# EXERCISE OBJECTIVE
As you look over the data below, please find each line where the word "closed" appears, then copy it.

# DATA SECTION
※ ※ ※

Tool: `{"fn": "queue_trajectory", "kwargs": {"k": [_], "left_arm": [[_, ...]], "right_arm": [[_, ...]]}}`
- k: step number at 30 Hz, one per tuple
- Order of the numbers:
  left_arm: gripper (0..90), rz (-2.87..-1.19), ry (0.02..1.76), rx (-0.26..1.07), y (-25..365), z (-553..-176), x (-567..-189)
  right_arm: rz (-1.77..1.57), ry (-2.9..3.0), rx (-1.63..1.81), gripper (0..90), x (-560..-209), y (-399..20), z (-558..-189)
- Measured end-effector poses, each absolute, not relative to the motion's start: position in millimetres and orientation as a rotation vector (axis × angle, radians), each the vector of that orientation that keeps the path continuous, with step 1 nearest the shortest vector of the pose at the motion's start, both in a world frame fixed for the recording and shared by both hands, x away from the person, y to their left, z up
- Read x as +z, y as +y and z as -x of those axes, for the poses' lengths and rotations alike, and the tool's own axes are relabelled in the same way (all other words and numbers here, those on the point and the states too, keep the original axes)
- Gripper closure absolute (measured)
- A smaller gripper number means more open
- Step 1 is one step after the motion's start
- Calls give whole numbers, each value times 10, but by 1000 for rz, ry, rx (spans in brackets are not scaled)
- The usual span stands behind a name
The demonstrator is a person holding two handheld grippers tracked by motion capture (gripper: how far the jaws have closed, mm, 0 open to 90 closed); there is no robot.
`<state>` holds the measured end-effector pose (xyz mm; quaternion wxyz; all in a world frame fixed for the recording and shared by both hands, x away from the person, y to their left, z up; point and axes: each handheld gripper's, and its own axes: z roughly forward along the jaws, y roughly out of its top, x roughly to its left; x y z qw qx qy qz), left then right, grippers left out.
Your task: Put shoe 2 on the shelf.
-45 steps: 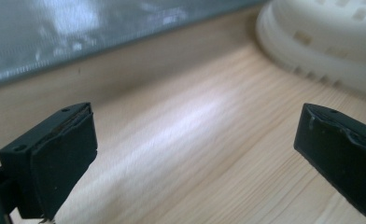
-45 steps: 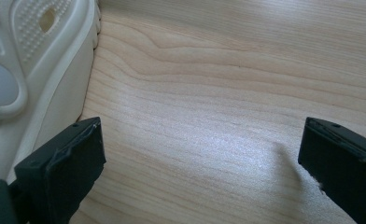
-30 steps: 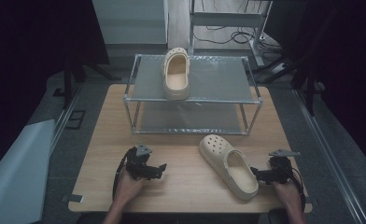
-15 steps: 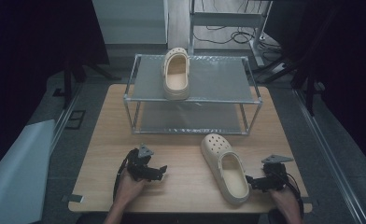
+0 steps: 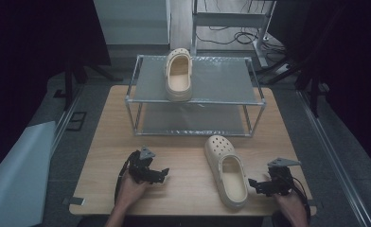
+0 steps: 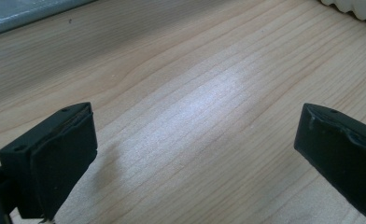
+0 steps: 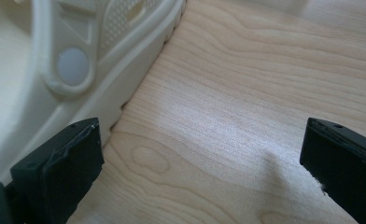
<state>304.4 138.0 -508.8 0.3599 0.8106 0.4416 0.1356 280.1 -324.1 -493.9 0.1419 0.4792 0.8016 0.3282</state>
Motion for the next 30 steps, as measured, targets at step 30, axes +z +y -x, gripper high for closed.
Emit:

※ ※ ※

# TASK RESPONSE
The demonstrator is a person holding two handheld grippers tracked by motion capture (gripper: how far the jaws have closed, mm, 0 open to 90 closed); there is no robot.
Motion for the next 30 steps, as measured, targets at step 30, axes +z +y -x, gripper high for closed.

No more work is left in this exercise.